TRY IT ▸
Return each line of the records below that contains the word "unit".

[Entries taken from a collection]
Segment Open

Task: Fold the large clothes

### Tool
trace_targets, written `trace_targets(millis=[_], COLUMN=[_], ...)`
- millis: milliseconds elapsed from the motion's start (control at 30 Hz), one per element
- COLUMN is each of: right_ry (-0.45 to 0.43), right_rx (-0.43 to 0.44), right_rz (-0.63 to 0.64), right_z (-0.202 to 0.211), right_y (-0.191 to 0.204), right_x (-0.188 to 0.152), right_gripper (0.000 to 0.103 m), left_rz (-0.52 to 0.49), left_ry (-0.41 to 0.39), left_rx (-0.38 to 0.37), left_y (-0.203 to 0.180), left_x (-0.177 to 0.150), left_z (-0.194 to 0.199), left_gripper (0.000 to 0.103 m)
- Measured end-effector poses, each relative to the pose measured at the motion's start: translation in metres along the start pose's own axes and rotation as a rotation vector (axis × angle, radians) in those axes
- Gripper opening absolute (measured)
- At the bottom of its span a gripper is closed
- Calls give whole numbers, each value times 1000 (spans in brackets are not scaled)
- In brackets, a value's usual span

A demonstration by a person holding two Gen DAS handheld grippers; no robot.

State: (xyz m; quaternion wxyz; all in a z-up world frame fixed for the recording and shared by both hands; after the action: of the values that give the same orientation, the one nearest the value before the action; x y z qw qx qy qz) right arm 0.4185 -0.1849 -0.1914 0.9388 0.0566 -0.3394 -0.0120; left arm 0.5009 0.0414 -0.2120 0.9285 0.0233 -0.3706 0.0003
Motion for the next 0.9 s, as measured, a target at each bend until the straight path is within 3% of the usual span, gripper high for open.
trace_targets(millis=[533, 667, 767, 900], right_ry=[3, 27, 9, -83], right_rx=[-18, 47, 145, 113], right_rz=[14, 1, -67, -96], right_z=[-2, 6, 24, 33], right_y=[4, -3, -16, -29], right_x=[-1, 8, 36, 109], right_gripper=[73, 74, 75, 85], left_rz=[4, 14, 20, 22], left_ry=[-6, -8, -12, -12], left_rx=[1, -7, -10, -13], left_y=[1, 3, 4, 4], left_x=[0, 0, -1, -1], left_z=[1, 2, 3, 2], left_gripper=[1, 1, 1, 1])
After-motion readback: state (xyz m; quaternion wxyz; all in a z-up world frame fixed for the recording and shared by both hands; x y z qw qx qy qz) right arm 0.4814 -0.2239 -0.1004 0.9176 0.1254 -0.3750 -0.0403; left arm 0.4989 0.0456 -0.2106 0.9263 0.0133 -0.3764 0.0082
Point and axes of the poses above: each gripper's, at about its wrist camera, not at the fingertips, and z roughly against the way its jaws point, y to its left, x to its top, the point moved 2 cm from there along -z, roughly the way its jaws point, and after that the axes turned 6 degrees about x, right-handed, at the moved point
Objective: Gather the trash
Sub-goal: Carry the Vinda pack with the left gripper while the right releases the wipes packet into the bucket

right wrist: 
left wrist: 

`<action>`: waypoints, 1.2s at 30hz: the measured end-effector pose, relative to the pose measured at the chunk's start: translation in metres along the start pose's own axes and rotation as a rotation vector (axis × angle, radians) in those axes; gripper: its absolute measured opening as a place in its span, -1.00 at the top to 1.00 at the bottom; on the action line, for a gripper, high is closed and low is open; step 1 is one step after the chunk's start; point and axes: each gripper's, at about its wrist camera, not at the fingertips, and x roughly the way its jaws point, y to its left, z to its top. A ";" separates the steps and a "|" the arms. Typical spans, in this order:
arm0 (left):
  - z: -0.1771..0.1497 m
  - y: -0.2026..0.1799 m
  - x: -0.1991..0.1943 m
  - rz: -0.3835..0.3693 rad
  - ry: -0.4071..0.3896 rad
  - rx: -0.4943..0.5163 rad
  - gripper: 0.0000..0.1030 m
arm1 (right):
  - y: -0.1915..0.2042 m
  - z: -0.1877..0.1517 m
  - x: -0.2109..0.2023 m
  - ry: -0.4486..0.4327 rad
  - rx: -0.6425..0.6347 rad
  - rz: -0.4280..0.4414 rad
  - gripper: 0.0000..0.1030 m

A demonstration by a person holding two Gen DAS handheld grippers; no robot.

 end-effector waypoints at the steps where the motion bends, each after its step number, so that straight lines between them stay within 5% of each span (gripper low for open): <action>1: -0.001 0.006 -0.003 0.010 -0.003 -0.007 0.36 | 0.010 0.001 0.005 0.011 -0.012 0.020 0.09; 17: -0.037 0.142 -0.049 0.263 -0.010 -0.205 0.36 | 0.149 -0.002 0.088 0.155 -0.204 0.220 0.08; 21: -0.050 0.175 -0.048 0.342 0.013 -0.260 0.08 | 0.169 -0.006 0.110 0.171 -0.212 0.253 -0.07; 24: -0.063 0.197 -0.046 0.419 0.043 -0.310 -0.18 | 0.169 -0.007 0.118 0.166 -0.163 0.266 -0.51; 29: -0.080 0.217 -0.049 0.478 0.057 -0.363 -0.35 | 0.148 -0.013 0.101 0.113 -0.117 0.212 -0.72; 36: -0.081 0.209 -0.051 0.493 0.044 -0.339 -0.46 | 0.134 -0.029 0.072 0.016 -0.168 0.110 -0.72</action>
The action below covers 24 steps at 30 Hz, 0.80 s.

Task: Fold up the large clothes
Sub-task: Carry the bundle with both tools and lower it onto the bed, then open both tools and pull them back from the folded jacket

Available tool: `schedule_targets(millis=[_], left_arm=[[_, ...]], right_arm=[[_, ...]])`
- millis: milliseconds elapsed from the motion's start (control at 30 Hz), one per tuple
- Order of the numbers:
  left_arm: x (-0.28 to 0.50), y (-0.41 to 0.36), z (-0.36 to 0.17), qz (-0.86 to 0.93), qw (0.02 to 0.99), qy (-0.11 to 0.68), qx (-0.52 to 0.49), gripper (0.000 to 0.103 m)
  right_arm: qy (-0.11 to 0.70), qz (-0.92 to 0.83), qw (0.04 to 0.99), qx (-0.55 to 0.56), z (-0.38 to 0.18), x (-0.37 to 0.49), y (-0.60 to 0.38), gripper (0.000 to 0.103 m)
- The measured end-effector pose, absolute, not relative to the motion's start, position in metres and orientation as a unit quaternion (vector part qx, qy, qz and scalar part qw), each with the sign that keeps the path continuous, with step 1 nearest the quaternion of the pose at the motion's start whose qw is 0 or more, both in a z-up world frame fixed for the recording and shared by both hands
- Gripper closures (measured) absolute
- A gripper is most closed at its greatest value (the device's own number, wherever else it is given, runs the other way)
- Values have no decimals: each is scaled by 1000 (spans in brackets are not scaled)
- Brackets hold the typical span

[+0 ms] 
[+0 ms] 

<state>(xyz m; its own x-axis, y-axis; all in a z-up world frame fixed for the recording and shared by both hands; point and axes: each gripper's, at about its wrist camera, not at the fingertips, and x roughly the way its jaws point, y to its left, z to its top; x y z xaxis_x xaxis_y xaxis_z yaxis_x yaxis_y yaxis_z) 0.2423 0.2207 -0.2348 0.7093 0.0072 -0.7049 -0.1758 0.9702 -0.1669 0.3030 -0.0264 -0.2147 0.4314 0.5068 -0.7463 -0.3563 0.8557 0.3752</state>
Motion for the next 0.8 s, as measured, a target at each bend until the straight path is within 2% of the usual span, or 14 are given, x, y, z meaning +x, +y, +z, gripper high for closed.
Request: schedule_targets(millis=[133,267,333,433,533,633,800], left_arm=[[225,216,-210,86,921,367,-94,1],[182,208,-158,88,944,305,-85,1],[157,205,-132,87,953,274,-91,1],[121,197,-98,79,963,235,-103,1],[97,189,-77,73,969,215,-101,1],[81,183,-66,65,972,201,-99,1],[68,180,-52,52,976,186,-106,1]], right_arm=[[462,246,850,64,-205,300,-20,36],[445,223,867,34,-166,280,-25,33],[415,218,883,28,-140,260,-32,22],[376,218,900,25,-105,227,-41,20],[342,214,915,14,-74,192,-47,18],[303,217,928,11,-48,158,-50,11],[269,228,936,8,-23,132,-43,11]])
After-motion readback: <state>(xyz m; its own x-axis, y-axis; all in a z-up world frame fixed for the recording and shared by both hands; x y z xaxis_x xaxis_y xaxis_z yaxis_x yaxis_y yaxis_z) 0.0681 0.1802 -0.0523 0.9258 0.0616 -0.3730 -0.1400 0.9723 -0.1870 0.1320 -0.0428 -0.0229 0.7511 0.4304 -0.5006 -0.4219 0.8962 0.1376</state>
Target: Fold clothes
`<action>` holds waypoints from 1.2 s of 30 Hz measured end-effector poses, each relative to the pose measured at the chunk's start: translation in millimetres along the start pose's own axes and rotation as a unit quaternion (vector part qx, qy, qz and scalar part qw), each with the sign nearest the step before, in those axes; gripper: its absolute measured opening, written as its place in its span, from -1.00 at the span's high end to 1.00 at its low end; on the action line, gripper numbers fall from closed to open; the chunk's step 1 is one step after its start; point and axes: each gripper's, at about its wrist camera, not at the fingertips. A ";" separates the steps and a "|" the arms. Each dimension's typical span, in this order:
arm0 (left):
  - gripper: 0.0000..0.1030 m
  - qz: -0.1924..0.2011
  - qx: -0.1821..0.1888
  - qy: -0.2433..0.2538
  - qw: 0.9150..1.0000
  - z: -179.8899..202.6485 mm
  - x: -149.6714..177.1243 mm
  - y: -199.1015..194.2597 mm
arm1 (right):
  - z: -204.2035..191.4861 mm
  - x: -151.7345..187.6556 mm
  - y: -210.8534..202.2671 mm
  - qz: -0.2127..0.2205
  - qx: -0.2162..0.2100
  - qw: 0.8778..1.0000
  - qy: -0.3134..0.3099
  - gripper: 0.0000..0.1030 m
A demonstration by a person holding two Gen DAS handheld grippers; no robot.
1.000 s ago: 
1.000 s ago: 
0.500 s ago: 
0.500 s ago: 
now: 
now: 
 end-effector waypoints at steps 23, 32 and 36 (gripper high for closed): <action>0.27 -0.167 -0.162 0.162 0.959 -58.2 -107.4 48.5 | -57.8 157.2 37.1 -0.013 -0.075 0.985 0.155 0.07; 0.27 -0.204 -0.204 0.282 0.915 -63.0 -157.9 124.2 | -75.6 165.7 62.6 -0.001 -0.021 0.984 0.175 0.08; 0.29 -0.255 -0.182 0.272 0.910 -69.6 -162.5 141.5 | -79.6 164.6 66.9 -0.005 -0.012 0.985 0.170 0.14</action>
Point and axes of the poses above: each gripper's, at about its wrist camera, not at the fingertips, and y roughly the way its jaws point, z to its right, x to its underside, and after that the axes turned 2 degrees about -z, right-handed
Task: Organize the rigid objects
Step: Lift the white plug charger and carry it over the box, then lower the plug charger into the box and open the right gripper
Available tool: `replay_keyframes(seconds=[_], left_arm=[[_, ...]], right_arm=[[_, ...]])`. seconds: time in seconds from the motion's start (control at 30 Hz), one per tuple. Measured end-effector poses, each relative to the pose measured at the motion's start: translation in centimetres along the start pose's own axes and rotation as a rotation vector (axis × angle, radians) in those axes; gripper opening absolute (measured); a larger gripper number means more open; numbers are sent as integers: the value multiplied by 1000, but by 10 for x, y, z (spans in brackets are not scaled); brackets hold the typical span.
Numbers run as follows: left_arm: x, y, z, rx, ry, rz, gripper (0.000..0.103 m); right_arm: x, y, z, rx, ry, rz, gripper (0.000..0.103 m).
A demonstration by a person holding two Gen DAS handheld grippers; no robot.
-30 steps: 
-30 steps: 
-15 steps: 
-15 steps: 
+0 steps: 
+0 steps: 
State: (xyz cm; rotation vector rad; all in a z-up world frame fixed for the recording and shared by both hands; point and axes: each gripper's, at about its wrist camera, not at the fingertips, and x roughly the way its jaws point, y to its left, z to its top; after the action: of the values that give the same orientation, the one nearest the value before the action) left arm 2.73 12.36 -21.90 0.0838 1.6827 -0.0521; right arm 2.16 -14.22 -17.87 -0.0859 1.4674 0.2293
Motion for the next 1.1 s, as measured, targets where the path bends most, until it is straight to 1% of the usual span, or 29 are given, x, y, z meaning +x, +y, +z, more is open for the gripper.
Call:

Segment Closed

SOLUTION TO THIS PROBLEM ▸
- The measured end-effector pose, absolute, not relative to the motion's start, position in metres and orientation as a unit quaternion (vector part qx, qy, qz and scalar part qw), each with the sign that keeps the path continuous, with step 1 nearest the quaternion of the pose at the motion's start whose qw is 0 or more, both in a z-up world frame fixed for the recording and shared by both hands
`<action>` holds waypoints from 1.2 s of 30 Hz measured end-effector poses, each relative to the pose measured at the chunk's start: translation in millimetres along the start pose's own axes and rotation as a unit quaternion (vector part qx, qy, qz and scalar part qw), each with the sign nearest the step before, in those axes; gripper: its absolute measured opening, written as its place in its span, from -1.00 at the span's high end to 1.00 at its low end; on the action line, gripper numbers fall from closed to open; the chunk's step 1 is one step after its start; point and axes: each gripper's, at about its wrist camera, not at the fingertips. A ";" separates the steps and a "|" the arms. Each dimension's typical span, in this order:

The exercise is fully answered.